● **Task to complete**
What you return must be an exact copy of the lines in the listing below between the line holding "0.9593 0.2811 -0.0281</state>" and the line holding "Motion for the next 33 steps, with", inclusive, and nothing more.

● **Records for this task**

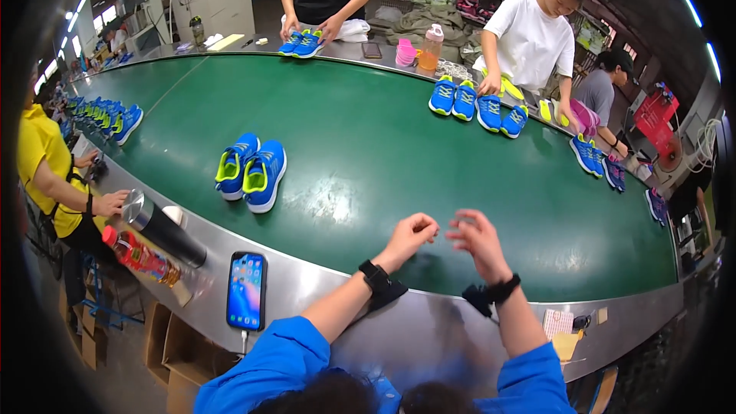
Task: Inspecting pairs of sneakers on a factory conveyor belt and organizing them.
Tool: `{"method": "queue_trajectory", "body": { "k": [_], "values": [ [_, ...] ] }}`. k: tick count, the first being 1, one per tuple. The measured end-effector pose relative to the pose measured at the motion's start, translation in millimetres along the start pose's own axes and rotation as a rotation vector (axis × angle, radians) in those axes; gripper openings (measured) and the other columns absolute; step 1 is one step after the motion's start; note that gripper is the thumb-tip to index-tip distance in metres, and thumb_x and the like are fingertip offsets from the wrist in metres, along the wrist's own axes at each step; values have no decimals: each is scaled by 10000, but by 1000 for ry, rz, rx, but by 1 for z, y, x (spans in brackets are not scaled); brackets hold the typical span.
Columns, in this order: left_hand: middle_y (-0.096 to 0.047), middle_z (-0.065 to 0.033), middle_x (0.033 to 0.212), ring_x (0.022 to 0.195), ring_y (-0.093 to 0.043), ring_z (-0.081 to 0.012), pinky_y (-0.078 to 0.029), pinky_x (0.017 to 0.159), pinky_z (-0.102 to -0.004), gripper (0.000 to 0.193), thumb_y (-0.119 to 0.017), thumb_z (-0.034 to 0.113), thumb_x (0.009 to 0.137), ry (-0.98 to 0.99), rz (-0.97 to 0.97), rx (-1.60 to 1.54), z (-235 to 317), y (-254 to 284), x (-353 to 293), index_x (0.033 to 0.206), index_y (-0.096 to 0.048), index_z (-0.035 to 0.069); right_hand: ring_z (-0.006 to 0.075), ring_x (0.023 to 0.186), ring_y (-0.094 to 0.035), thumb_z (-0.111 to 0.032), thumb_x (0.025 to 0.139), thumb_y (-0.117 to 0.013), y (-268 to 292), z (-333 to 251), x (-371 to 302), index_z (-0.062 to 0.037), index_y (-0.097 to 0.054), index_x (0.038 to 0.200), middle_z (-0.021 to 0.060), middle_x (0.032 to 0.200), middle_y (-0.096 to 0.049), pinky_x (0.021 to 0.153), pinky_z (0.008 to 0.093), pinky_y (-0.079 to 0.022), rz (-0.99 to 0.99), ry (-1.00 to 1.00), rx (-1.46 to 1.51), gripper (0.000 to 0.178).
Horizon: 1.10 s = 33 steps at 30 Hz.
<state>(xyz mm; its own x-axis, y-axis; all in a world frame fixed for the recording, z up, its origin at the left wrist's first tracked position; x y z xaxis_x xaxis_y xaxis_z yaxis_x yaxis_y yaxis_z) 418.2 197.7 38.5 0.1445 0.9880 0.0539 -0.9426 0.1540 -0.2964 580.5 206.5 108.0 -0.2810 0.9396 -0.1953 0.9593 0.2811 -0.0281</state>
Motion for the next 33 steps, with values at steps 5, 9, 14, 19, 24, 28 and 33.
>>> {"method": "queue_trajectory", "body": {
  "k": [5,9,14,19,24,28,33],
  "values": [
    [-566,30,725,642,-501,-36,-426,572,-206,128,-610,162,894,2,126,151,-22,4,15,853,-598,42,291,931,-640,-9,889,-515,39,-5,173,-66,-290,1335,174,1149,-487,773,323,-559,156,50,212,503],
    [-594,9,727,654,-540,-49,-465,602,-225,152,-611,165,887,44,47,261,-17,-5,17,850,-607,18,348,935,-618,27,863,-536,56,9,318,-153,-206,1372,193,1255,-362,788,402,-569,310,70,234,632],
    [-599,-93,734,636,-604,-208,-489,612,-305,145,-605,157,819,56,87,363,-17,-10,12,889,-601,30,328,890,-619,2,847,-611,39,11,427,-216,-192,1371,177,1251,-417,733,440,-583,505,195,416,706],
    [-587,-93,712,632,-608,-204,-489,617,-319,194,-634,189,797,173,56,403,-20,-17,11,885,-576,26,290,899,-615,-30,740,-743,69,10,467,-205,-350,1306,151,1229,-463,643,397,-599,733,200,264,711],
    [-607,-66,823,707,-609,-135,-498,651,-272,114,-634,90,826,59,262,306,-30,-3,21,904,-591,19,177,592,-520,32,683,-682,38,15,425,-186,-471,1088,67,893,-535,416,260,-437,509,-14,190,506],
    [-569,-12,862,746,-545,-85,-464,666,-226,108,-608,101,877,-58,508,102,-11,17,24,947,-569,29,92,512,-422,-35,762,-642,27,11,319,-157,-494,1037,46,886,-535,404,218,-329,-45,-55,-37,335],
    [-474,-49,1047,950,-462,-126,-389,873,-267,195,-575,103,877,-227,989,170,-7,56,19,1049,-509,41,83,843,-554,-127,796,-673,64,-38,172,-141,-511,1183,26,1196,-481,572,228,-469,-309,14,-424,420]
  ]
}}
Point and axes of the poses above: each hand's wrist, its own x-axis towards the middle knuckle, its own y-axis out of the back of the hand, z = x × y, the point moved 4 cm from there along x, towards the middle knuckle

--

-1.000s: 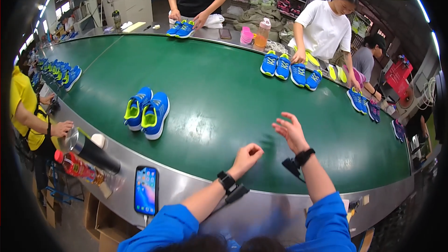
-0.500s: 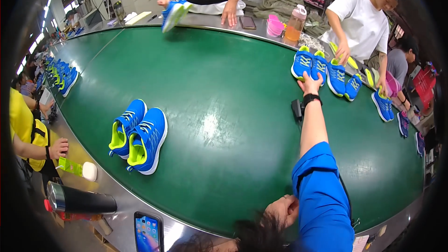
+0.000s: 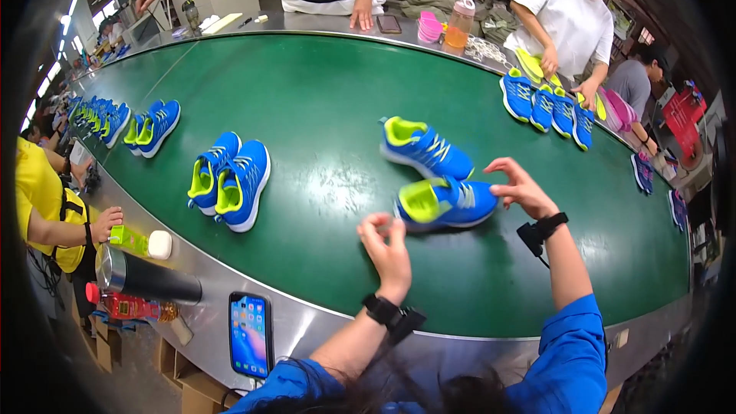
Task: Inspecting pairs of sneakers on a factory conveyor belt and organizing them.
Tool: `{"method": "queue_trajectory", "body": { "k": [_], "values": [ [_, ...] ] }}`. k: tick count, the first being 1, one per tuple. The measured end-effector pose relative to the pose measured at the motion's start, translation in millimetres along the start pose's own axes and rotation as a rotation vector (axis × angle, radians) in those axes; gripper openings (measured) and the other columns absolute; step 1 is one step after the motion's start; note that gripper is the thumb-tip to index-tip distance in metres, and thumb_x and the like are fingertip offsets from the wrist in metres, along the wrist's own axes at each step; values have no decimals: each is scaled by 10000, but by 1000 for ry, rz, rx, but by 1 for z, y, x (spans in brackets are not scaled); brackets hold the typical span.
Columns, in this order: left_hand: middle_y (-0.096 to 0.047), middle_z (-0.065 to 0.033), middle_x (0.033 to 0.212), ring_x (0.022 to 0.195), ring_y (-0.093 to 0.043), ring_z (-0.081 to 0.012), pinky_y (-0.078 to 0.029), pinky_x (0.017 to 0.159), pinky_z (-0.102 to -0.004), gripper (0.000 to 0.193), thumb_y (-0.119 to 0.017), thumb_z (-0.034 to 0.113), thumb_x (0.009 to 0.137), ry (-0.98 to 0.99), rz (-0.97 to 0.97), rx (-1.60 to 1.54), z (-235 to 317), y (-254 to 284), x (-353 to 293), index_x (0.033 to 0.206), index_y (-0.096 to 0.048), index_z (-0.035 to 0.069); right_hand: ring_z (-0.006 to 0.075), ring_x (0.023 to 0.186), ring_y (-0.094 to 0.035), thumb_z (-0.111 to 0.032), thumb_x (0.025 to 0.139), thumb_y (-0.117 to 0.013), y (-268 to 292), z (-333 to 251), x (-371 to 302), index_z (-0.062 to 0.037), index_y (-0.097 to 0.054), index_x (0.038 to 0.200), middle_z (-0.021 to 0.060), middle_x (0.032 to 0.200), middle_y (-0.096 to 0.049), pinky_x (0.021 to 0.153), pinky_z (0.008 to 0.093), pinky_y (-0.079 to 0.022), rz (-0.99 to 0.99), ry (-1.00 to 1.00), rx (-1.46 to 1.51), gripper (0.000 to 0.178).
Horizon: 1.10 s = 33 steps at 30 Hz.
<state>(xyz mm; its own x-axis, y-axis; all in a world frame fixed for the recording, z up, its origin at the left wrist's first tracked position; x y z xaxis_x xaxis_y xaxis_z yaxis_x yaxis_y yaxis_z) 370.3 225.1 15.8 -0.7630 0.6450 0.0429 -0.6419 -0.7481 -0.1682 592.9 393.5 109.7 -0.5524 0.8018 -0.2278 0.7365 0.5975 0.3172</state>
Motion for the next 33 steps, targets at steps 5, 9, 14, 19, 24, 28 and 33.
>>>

● **Response**
<state>(xyz mm; its own x-axis, y-axis; all in a world frame fixed for the recording, z up, its origin at the left wrist's first tracked position; x y z xaxis_x xaxis_y xaxis_z yaxis_x yaxis_y yaxis_z) 418.2 197.7 38.5 0.1445 0.9880 0.0539 -0.9426 0.1540 -0.2964 580.5 206.5 108.0 -0.2810 0.9396 -0.1953 0.9593 0.2811 -0.0281</state>
Motion for the next 33 steps, with values at steps 5, 9, 14, 19, 24, 28 and 33.

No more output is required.